皇帝的火氣怎麼那麼大?
一群人灰溜溜的告辭,孟瑛告誡道:「這段時日不能再提起此事,還有,陽武侯家中諸事繁忙,大家去冒個頭就罷了,關鍵是多給些錢鈔,也算是袍澤一場。」
那些人都應了,等他們走後,孟瑛冷笑道:「都想來這裡撞鐘,可誰想過去陽武侯家裡看看?怪不得陛下會呵斥,就只差說不知廉恥了。」
他的幕僚笑道:「侯爺,還有啊!輔政學士可能會缺兩人,最近朝中可就熱鬧嘍。」
孟瑛想了想,說道:「金幼孜的身子怕是好不了了,另一人是誰?」
幕僚低聲道:「才來的訊息,楊士奇的兒子楊稷在泰和為非作歹,不知道楊士奇知不知情,可不管怎樣,他的位置怕是坐不穩了。」
孟瑛並沒有什麼看熱鬧的心思,他沉聲道:「這便是多事之秋,要告誡下面的人,謹慎謹慎再謹慎,在此時犯錯,不管陛下追不追究,以後都沒好處。
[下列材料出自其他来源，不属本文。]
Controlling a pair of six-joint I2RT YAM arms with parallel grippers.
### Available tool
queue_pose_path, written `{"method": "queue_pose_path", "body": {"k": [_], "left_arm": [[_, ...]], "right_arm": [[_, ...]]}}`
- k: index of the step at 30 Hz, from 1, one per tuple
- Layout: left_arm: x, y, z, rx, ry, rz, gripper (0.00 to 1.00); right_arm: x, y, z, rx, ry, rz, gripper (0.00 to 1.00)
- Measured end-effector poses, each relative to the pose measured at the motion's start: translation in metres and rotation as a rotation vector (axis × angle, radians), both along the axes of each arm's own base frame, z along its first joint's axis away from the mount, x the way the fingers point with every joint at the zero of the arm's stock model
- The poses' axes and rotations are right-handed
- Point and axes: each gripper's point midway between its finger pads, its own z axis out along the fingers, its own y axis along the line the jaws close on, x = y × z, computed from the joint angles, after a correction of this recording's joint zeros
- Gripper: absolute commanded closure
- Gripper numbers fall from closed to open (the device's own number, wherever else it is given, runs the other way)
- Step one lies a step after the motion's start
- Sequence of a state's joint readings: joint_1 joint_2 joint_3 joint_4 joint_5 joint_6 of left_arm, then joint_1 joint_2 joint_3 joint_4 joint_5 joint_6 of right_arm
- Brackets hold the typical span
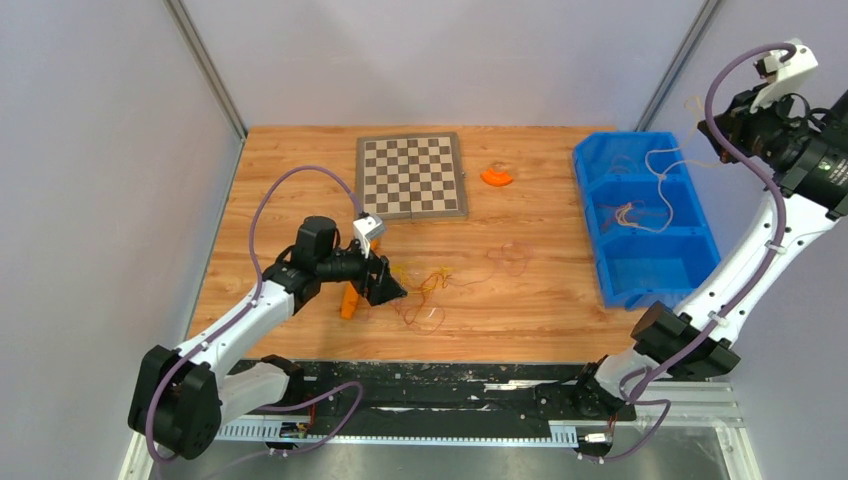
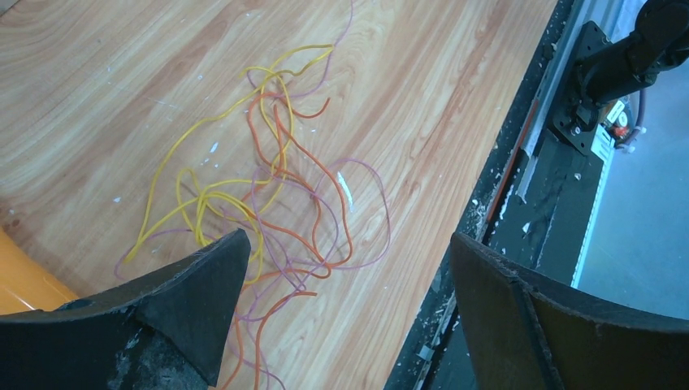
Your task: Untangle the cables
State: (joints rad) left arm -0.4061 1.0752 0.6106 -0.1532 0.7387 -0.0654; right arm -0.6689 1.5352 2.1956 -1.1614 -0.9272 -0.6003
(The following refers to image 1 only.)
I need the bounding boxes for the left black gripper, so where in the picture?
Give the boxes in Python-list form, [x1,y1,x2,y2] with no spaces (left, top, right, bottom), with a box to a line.
[317,235,407,306]

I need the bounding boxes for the purple thin cable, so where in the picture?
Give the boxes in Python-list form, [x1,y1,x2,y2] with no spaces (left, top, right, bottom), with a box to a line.
[596,155,670,233]

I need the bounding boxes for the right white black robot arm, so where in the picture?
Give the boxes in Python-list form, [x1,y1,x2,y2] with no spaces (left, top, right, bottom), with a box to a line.
[568,89,847,418]

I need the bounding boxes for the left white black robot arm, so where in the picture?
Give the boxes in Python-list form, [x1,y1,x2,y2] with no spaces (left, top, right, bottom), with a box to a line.
[128,213,407,462]

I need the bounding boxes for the orange carrot toy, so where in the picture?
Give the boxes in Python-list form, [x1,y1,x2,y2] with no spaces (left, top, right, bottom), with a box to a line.
[339,238,382,321]

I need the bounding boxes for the blue three-compartment bin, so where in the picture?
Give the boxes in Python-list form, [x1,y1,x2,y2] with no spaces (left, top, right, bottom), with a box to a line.
[572,132,720,310]

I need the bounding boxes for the wooden chessboard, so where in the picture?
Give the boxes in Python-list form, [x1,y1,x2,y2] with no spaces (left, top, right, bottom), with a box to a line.
[356,132,469,221]

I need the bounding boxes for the orange curved plastic piece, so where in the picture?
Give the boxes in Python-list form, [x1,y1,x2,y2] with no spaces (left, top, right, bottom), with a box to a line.
[480,168,514,188]

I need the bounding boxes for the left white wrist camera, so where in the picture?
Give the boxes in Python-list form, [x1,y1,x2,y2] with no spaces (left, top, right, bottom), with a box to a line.
[353,212,386,258]

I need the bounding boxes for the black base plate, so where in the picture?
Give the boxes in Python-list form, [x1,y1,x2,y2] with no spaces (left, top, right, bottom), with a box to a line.
[285,360,635,439]

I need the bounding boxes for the right corner aluminium post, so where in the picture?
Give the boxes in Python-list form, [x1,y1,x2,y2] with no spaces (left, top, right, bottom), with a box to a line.
[634,0,724,131]

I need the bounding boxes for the corner aluminium post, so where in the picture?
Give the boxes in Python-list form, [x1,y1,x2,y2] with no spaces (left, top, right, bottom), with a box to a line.
[163,0,248,144]
[634,0,724,131]

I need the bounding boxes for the aluminium frame rail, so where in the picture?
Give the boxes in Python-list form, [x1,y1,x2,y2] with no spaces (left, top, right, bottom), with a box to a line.
[123,362,762,479]

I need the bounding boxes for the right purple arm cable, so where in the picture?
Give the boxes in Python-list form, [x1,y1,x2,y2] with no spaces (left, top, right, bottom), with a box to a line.
[574,42,799,464]

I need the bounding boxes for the left corner aluminium post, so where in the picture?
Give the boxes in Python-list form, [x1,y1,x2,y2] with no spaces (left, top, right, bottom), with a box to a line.
[163,0,248,144]
」
幕僚說道:「是沒好處,陛下行事……頗有些那個寬宏大量的意思,侯爺,您說這是不是得了那位的真傳?」
孟瑛皺眉道:「此事不可胡亂。」
幕僚心想這裡就咱們兩人,連皇帝都說得啊!
孟瑛有些不解的道:「近日本候覺得有些不對勁,總覺得會有些事情,所以要謹慎,謹小慎微。」
幕僚應了,然後建議孟瑛寫一份請罪奏章。
「不必了。」
孟瑛說道:「按理朝中應當是要商議追封陽武侯才是,可為何至今沒動靜呢?」
幕僚說道:「陛下定下了忠武的諡號,可謂是美諡,追封那更不該是問題啊!」
他想了想,又問道:「侯爺,此事可要給楊士奇提個醒?」
孟瑛搖搖頭道:「來不及了,再說楊士奇每每提及楊稷都說是好孩子,這時候好孩子犯了事,他會不會被氣死?」
幕僚點頭道:「是了,此刻多一事不如少一事,希望他自求多福吧。」
孟瑛搖頭道:「咱們沒有刻意去要訊息,所以此刻京中許多人都知道了這件事,可卻沒人去告訴楊士奇,這就是官場啊!」
沒過多久,有訊息傳來。
「侯爺,陛下今日只是草草處置了政事,然後就散了小朝會。」
所謂的小朝會,就是輔政學士加上六部尚書,這是大明最高階別的朝會,許多事都能一言而決,提高了不少效率。
孟瑛思忖道:「難道宮中有事?」
……
「陛下,陛下!」
朱瞻基還在去婉婉那裡的路上就被截住了,一個太監雙眼含淚地喊道:「陛下,長公主醒來了。」
朱瞻基大喜,說道:「賞他。」
然後他腳步加快,後面的那些人都需要小跑才能跟上。
等到了婉婉那裡,朱瞻基就見到了醒來的婉婉。
木然!
太后的眼中全是血絲,見皇帝來了就說道:「婉婉剛醒來,不認人……」
她說著又忍不住流淚。
朱瞻基近前幾步,低聲喚道:「婉婉,婉婉……」
那雙眼睛依舊木然。
朱瞻基倒吸一口涼氣,覺得在婉婉的身上已經看不到一絲生氣。
行屍走肉!
他咬牙問道:「可有說法!」
幾個御醫也一夜未睡,聞言就有人說道:「陛下,長公主這是傷了神,怕是要慢慢的恢復了。」
朱瞻基心中微松,問道:「要多久?」
沒人回答。
太后握住婉婉的手,忍著淚說道:「皇帝,你要照看好你妹妹,不然本宮到了地底下怎麼去和文皇帝和仁皇帝交代?本宮死不瞑目啊!」
朱瞻基用力的吸了一口氣,點頭道:「母后放心,就算是要天上的星辰,兒臣也會給妹妹摘下來。」